» **EXERCISE REQUIREMENTS**: Count lines, not occurrences: report how many lines in the records hold the string "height", and nothing else.

» **Stored entries**:

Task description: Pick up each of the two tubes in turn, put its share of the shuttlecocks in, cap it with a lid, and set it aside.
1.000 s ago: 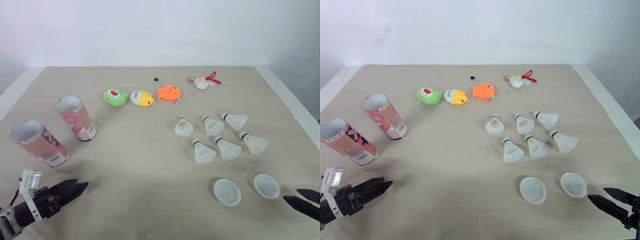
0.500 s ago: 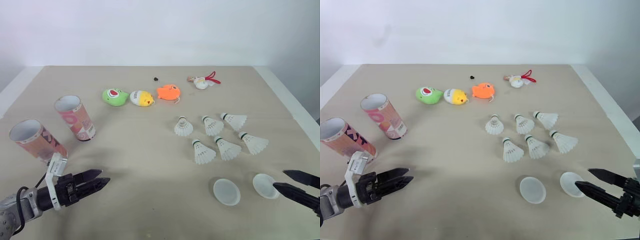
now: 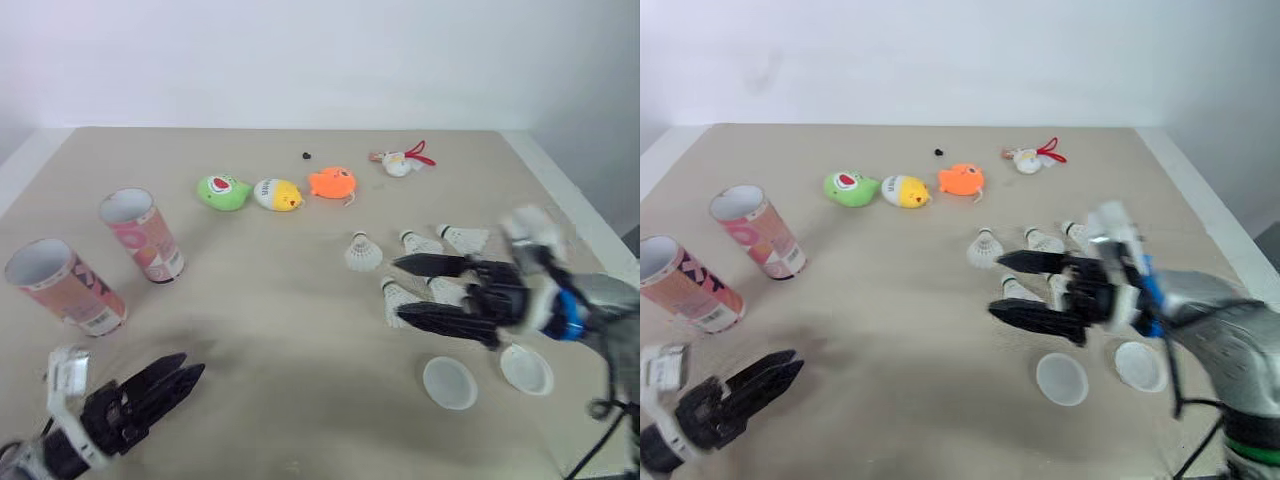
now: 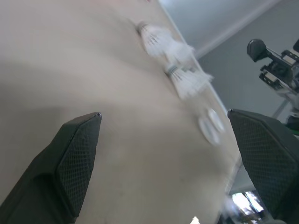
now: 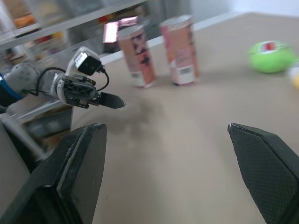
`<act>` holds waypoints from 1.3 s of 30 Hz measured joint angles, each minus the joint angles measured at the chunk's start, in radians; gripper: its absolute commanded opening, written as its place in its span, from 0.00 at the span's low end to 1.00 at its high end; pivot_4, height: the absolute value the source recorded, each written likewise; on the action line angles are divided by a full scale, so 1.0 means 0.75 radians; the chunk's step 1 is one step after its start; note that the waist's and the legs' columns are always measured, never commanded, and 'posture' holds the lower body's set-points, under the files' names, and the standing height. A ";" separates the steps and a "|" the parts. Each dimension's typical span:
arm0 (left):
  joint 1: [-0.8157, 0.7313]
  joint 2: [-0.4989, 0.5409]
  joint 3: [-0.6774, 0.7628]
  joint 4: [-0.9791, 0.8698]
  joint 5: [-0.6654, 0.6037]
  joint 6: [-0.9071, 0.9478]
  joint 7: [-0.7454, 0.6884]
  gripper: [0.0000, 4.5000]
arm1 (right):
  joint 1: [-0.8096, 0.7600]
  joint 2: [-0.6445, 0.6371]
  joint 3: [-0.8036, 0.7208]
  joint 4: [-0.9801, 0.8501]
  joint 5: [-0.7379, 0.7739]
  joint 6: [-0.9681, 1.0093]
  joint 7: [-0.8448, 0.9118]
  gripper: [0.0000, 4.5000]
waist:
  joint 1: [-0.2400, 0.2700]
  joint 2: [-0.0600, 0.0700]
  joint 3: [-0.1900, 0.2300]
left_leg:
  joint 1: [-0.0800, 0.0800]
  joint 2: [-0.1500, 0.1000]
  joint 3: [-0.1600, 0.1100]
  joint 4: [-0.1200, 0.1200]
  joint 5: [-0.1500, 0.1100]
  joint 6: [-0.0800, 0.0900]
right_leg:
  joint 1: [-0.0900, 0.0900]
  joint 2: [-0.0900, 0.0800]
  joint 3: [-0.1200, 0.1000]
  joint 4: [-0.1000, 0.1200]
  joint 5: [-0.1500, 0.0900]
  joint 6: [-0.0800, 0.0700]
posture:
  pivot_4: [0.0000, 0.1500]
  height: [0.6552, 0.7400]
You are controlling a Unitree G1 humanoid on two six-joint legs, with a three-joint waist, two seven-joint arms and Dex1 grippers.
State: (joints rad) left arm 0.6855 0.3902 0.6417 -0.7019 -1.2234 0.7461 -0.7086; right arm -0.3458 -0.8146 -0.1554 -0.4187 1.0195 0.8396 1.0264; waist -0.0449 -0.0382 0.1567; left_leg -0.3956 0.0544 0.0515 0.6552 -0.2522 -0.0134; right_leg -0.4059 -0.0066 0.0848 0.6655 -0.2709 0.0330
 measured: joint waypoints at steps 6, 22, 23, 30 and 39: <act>0.280 -0.283 0.083 -0.093 0.217 -0.314 0.013 1.00 | -0.173 0.137 0.241 0.185 -0.204 -0.100 0.069 0.99 | 0.001 0.000 0.000 | -0.003 -0.002 -0.001 0.000 0.000 0.000 | -0.002 0.000 -0.003 -0.001 -0.003 -0.006 | 1.00 1.00; 0.110 -0.368 0.234 0.285 0.646 -0.852 0.302 1.00 | -0.201 0.330 0.375 0.196 -0.397 -0.227 0.072 0.99 | -0.002 -0.006 0.001 | -0.004 0.000 -0.001 0.003 -0.001 0.001 | -0.003 0.002 -0.004 0.000 0.000 -0.001 | 1.00 1.00; 0.080 -0.346 0.217 0.288 0.665 -0.853 0.311 1.00 | -0.190 0.337 0.375 0.182 -0.394 -0.223 0.068 0.99 | -0.002 -0.006 0.001 | -0.004 0.000 -0.001 0.003 -0.001 0.001 | -0.002 0.002 -0.004 0.000 0.001 -0.001 | 1.00 1.00; -0.098 -0.197 0.142 0.404 0.737 -0.870 0.293 1.00 | -0.137 0.352 0.365 0.110 -0.371 -0.207 0.024 0.99 | -0.002 -0.006 0.001 | -0.004 0.003 -0.001 0.003 -0.001 0.001 | -0.003 0.004 -0.006 0.001 0.001 -0.004 | 1.00 1.00; -0.286 -0.065 0.071 0.541 0.865 -0.852 0.334 1.00 | -0.104 0.356 0.354 0.037 -0.339 -0.178 -0.026 0.99 | -0.001 -0.006 0.001 | -0.003 0.005 -0.001 0.003 0.000 0.001 | -0.002 0.004 -0.008 0.002 0.003 -0.006 | 1.00 1.00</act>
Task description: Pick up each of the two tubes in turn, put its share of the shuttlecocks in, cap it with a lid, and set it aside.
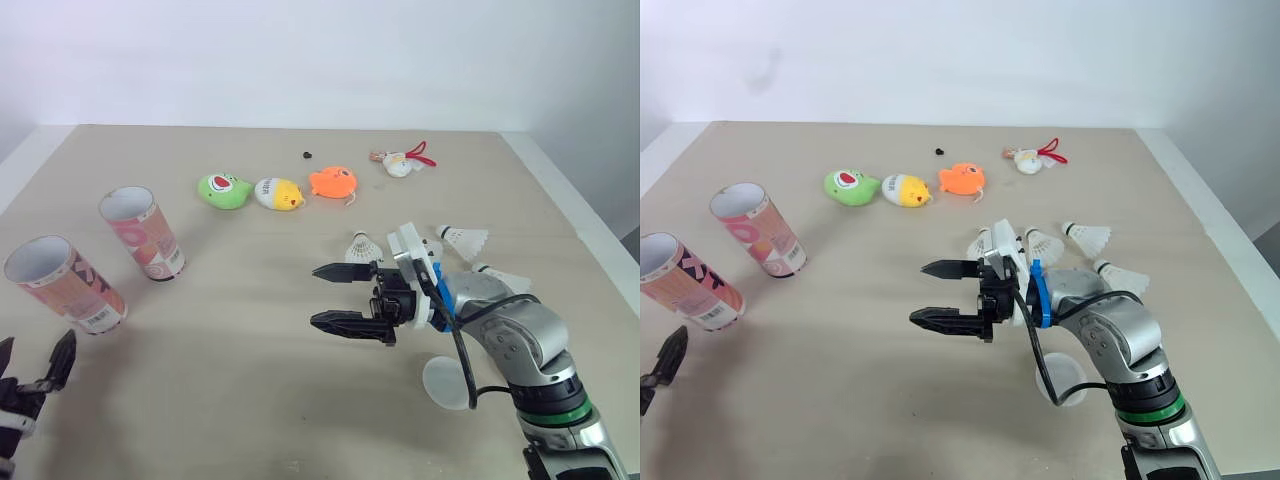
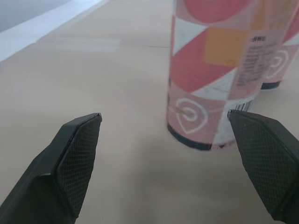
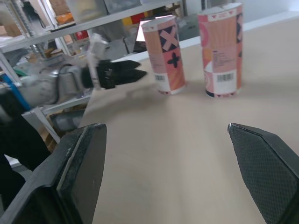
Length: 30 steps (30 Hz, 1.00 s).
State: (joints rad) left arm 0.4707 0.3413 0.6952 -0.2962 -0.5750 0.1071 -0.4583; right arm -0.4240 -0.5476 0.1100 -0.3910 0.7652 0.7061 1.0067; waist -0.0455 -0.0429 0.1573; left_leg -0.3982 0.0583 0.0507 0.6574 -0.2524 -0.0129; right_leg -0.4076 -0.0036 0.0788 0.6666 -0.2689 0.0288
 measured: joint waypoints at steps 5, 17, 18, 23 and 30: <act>-0.081 0.058 -0.085 0.027 0.021 0.044 -0.018 1.00 | 0.032 -0.008 -0.031 -0.053 0.063 0.036 -0.025 0.99 | 0.000 0.000 0.000 | 0.000 0.000 0.000 0.000 0.000 0.000 | 0.000 -0.001 0.000 0.000 0.000 0.000 | 1.00 1.00; -0.208 0.149 -0.112 0.206 0.038 0.068 -0.036 1.00 | 0.050 -0.043 -0.093 -0.105 0.154 0.087 -0.073 0.99 | 0.001 0.000 0.000 | 0.000 0.003 0.000 0.000 0.000 0.000 | 0.000 0.000 -0.003 0.000 0.001 -0.001 | 1.00 1.00; -0.223 0.155 -0.111 0.214 0.040 0.067 -0.034 1.00 | 0.051 -0.046 -0.098 -0.109 0.158 0.090 -0.077 0.99 | 0.001 0.000 0.000 | 0.000 0.003 0.000 0.000 0.000 0.000 | 0.000 -0.001 -0.003 0.000 0.001 -0.001 | 1.00 1.00; -0.320 0.184 -0.162 0.269 0.092 0.063 -0.043 1.00 | 0.063 -0.050 -0.113 -0.126 0.205 0.107 -0.107 0.99 | 0.002 0.000 0.000 | -0.001 0.003 0.000 0.000 0.000 0.000 | 0.000 -0.002 -0.003 0.000 0.001 -0.001 | 1.00 1.00; -0.448 0.204 -0.204 0.373 0.129 0.048 -0.055 1.00 | 0.073 -0.064 -0.153 -0.147 0.255 0.126 -0.157 0.99 | 0.001 0.000 0.000 | -0.001 0.003 -0.001 0.000 0.000 0.000 | 0.000 -0.001 -0.003 0.001 0.001 -0.001 | 1.00 1.00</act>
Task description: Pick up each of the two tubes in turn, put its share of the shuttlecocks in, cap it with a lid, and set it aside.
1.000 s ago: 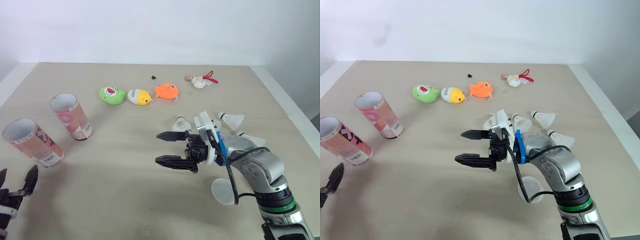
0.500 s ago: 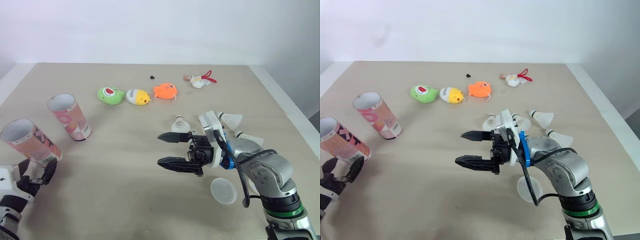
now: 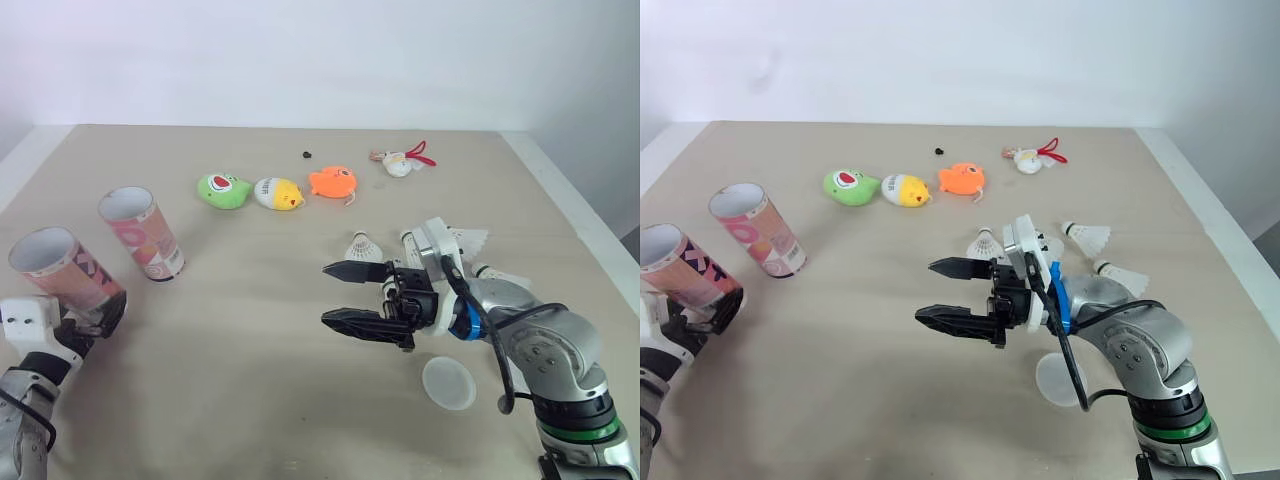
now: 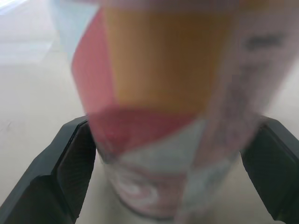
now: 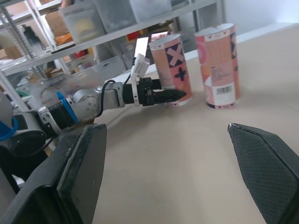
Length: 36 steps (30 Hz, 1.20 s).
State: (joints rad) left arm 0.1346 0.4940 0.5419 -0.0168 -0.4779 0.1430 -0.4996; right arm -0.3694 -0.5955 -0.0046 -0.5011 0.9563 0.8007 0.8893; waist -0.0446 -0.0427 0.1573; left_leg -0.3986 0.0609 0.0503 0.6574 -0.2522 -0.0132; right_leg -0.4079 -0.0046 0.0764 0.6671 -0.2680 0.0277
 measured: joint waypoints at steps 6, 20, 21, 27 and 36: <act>-0.019 0.000 0.008 0.075 0.010 -0.025 -0.011 0.88 | 0.005 -0.003 -0.002 -0.021 0.020 0.006 -0.031 1.00 | 0.000 0.000 0.000 | 0.000 0.000 0.000 0.000 0.000 0.000 | 0.000 0.000 -0.001 0.000 0.000 0.000 | 1.00 1.00; -0.027 -0.010 0.009 0.012 0.004 -0.042 -0.015 0.65 | 0.012 -0.031 -0.002 -0.021 0.040 0.007 -0.036 1.00 | 0.001 0.000 0.000 | -0.001 0.000 0.000 0.000 0.000 0.000 | 0.000 -0.001 -0.001 0.000 0.000 0.000 | 1.00 1.00; -0.027 -0.010 0.015 0.004 -0.008 -0.043 -0.016 0.65 | 0.012 -0.031 -0.002 -0.021 0.041 0.007 -0.034 1.00 | 0.001 0.000 0.000 | -0.001 0.000 0.000 0.000 0.000 0.000 | 0.000 -0.001 -0.001 0.000 0.000 0.000 | 1.00 1.00; 0.145 0.035 0.091 -0.166 -0.154 -0.017 -0.162 0.65 | 0.013 -0.048 -0.002 -0.020 0.045 0.007 -0.027 1.00 | -0.005 0.000 0.000 | 0.000 0.002 0.000 0.000 -0.002 -0.003 | -0.001 -0.001 0.000 0.000 0.000 0.000 | 1.00 1.00; 0.335 0.455 -0.067 -0.341 -0.235 0.202 -0.705 0.65 | 0.106 -0.247 -0.121 -0.025 0.045 -0.009 0.082 1.00 | 0.038 0.003 0.002 | -0.001 -0.001 -0.001 0.000 0.002 -0.004 | 0.001 -0.001 -0.005 0.000 -0.004 -0.001 | 1.00 1.00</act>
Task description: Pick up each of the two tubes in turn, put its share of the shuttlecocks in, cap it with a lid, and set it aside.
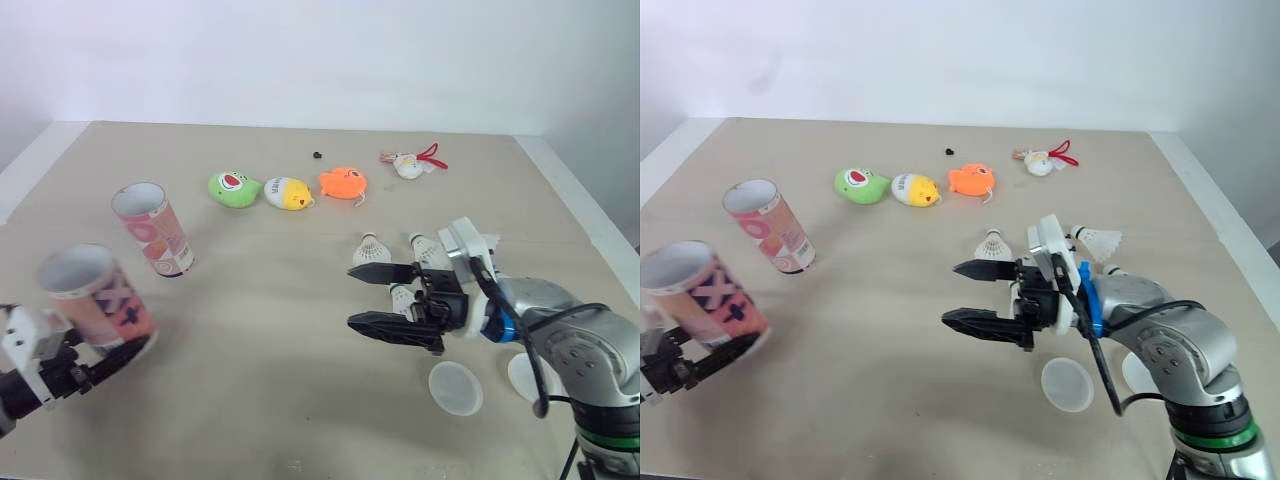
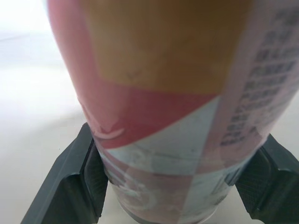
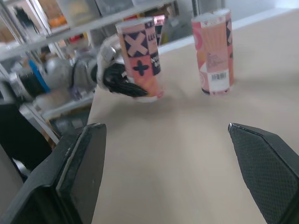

» **OUTPUT OF THE TASK**: 2